_WORK ITEM_
Pull out every line below that holds the word "spaghetti".

[STUDY MATERIAL — start]

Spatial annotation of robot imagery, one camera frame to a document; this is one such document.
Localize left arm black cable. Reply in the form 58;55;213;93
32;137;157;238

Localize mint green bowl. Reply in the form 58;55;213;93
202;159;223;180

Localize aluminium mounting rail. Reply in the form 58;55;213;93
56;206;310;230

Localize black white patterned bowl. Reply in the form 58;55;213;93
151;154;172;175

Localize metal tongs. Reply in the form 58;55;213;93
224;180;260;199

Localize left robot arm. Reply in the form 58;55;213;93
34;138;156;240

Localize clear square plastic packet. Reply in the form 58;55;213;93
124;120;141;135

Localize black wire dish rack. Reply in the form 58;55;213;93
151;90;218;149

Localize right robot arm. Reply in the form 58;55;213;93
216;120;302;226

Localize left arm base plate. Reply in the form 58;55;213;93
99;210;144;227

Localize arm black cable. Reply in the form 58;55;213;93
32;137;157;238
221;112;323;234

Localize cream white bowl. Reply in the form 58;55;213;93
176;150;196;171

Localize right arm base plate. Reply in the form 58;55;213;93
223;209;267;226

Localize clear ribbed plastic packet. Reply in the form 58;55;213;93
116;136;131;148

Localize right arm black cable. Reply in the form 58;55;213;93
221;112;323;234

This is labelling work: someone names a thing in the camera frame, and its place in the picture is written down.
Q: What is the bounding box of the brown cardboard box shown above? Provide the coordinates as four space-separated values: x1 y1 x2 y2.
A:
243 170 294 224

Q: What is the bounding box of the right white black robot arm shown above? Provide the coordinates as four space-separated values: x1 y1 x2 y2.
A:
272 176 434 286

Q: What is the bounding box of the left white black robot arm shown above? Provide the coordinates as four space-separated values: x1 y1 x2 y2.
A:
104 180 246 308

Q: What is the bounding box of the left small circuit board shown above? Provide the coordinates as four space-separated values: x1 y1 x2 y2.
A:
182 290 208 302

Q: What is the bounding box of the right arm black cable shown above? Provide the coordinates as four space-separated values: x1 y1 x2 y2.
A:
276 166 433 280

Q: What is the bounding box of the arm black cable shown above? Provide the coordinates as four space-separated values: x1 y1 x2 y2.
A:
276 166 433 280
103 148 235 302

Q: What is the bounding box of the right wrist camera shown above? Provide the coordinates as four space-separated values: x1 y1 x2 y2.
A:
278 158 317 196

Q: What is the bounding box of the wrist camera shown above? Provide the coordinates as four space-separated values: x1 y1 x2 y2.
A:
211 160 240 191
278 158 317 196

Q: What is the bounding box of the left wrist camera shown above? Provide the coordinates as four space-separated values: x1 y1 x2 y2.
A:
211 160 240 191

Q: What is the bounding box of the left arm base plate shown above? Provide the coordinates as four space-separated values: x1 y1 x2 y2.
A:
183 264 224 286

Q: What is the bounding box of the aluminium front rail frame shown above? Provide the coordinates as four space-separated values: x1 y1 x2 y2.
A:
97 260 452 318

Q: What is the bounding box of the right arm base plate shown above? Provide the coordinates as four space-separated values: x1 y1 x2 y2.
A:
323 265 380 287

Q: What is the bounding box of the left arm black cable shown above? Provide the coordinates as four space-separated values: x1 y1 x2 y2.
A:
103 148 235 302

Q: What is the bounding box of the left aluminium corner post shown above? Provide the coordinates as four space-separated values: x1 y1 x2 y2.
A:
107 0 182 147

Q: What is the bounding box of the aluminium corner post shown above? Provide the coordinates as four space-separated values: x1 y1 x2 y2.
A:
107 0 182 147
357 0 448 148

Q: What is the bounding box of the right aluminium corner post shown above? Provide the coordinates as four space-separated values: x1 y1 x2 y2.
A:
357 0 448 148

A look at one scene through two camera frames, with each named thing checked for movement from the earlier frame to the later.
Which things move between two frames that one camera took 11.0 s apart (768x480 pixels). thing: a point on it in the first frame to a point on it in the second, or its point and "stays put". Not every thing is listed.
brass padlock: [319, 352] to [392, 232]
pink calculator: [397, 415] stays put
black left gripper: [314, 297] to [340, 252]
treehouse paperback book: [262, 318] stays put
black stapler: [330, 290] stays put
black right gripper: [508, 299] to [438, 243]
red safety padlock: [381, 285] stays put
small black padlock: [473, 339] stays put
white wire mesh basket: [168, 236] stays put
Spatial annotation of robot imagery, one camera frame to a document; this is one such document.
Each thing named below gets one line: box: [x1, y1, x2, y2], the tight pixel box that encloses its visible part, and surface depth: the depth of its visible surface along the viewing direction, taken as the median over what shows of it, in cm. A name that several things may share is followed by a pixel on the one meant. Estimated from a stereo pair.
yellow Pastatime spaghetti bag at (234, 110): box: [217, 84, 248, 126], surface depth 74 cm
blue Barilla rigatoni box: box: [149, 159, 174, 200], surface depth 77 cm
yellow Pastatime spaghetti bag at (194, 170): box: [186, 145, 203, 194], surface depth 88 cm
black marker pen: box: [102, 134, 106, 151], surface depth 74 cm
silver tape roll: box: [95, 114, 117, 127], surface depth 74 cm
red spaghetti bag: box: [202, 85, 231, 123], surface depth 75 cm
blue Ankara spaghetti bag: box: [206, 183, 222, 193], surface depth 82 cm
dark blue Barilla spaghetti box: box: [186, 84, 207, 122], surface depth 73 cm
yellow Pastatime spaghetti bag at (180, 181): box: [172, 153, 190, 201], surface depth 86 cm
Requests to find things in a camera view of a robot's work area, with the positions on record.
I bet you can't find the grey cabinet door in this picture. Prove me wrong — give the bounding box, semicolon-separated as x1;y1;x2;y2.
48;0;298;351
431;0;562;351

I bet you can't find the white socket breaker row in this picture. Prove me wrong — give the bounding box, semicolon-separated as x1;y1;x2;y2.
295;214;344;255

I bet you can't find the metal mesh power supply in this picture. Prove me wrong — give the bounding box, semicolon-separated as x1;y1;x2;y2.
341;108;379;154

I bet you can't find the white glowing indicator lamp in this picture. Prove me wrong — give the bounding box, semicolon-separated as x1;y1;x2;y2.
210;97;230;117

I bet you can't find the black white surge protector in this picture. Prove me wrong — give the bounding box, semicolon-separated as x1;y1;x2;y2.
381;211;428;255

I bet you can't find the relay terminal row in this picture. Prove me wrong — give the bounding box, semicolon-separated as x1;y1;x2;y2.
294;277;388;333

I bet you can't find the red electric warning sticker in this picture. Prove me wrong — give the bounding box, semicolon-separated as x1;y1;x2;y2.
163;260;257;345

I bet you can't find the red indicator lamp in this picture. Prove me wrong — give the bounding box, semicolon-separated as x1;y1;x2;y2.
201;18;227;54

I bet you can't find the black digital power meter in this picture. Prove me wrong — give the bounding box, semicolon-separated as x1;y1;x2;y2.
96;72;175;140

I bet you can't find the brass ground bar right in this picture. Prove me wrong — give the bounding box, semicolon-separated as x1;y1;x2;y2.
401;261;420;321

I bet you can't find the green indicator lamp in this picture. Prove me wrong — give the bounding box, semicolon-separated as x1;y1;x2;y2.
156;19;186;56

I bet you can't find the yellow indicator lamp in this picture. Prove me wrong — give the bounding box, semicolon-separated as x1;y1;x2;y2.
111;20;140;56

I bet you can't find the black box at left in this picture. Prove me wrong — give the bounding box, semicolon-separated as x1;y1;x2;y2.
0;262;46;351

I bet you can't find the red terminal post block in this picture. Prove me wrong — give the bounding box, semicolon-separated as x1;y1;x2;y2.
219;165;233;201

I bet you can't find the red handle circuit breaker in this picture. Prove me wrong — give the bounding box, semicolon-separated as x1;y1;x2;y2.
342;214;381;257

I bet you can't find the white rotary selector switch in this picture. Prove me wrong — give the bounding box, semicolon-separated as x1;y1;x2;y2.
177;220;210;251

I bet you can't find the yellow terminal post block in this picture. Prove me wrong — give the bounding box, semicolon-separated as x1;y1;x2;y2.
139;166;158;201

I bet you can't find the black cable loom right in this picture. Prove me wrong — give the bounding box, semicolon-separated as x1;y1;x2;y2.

[STUDY MATERIAL — finish]

_EXERCISE RESULT_
yellow Pastatime spaghetti bag at (234, 110): box: [217, 84, 248, 126], surface depth 74 cm
yellow Pastatime spaghetti bag at (194, 170): box: [186, 145, 203, 194], surface depth 88 cm
red spaghetti bag: box: [202, 85, 231, 123], surface depth 75 cm
blue Ankara spaghetti bag: box: [206, 183, 222, 193], surface depth 82 cm
dark blue Barilla spaghetti box: box: [186, 84, 207, 122], surface depth 73 cm
yellow Pastatime spaghetti bag at (180, 181): box: [172, 153, 190, 201], surface depth 86 cm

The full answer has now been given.